▶ _Prompt_: Working from the records below, return word for word the line that contains "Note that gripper" and each line after it, ending with the last. Skip all pictures.

____________________

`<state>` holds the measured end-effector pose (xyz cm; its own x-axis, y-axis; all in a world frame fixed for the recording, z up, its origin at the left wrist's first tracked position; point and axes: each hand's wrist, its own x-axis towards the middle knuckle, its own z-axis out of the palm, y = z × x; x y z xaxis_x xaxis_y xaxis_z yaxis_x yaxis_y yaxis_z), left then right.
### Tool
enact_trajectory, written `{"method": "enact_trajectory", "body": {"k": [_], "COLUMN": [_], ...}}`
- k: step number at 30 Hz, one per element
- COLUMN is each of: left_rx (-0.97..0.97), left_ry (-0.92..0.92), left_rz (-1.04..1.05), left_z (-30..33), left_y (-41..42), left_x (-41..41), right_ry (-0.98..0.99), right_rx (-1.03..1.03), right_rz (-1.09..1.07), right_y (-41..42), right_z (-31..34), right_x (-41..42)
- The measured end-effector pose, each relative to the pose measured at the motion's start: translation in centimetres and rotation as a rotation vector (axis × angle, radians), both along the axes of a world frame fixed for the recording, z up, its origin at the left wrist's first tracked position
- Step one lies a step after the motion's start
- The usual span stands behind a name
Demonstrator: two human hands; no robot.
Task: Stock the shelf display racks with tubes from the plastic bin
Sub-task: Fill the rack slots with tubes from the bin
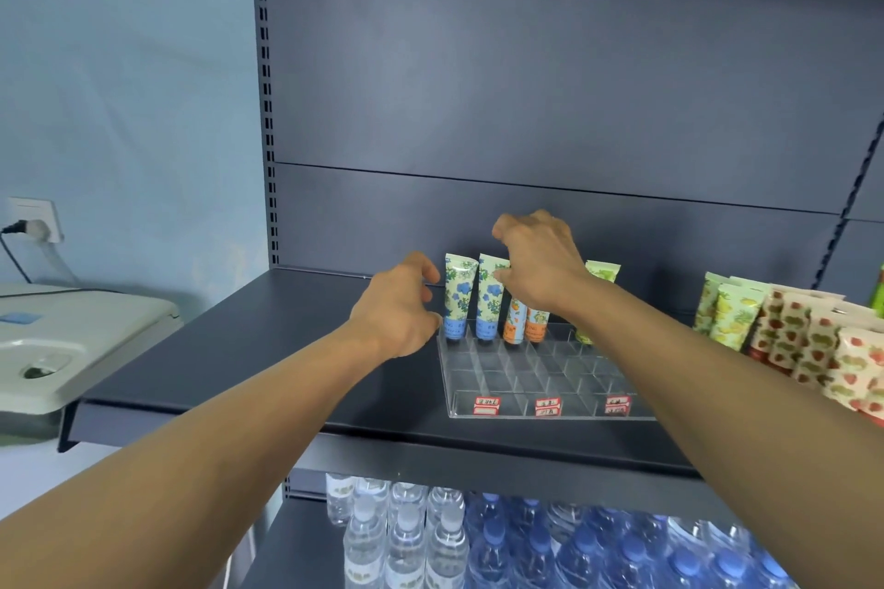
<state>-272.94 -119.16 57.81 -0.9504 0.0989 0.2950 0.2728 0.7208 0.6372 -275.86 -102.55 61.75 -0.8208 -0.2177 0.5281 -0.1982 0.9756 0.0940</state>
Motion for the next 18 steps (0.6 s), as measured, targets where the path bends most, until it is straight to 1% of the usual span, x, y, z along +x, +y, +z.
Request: {"method": "enact_trajectory", "body": {"k": [7,14,18], "left_rx": [-0.028,-0.079,-0.115], "left_ry": [0.021,0.021,0.029], "left_rz": [-0.018,-0.04,-0.023], "left_z": [1.3,1.4,1.4], "left_y": [2.1,6.2,7.4], "left_x": [3.4,8.3,10.3], "right_ry": [-0.078,-0.163,-0.172], "right_rx": [-0.153,-0.18,-0.203], "right_rz": [0.042,0.049,0.075], "right_y": [3.6,8.2,9.4], "right_z": [0.8,-0.1,-0.2], "right_x": [6.0,12.6,13.9]}}
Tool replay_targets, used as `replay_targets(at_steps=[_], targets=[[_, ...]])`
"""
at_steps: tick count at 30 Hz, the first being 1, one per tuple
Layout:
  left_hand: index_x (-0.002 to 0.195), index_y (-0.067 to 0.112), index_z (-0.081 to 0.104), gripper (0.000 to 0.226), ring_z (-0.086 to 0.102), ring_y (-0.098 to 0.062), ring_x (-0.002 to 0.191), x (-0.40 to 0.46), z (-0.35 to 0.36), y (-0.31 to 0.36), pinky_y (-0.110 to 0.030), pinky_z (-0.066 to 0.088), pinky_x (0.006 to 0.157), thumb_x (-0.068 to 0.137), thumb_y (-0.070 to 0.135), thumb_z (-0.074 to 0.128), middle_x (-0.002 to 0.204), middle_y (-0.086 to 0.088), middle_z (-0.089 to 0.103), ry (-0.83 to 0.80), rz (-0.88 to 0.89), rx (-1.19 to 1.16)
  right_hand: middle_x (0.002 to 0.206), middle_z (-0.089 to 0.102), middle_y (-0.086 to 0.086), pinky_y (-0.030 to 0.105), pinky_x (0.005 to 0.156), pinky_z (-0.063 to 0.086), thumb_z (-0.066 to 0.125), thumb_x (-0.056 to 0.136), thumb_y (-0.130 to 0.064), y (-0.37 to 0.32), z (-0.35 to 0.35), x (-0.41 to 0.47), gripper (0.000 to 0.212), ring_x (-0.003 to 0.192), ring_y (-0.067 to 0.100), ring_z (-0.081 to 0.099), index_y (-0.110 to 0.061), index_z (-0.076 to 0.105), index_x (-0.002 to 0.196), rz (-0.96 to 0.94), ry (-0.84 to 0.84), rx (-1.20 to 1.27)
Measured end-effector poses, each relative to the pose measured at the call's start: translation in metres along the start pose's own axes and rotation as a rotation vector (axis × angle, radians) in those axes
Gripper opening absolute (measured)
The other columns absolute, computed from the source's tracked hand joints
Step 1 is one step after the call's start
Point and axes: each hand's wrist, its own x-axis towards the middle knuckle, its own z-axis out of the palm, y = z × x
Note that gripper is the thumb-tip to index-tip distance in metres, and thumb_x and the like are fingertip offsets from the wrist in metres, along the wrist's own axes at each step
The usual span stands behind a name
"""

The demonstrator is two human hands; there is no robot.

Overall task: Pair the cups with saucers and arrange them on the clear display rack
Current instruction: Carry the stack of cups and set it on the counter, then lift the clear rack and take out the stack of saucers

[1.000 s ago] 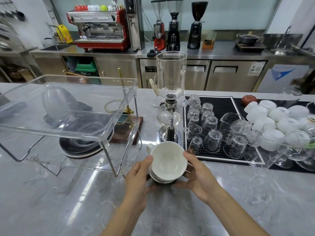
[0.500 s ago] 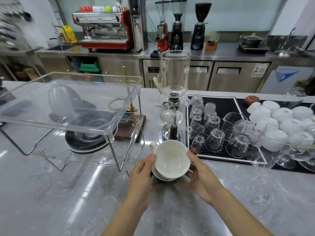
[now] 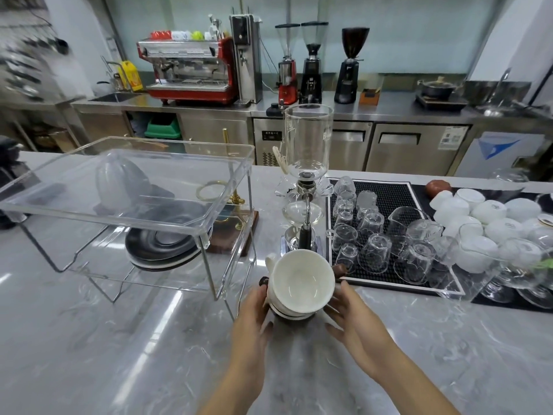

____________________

▶ _Response for this exercise_:
Note that gripper is the thumb-tip to index-tip distance in metres, and thumb_x and the like are fingertip offsets from the wrist in metres, along the wrist's own axes at each step
The usual span stands behind a name
"""

The demonstrator is two human hands; there is no robot.

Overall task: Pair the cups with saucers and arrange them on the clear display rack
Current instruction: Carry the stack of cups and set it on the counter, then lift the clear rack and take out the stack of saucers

[1.000 s ago] 
[0.500 s ago] 
[now] 

The requested output has now been given in full.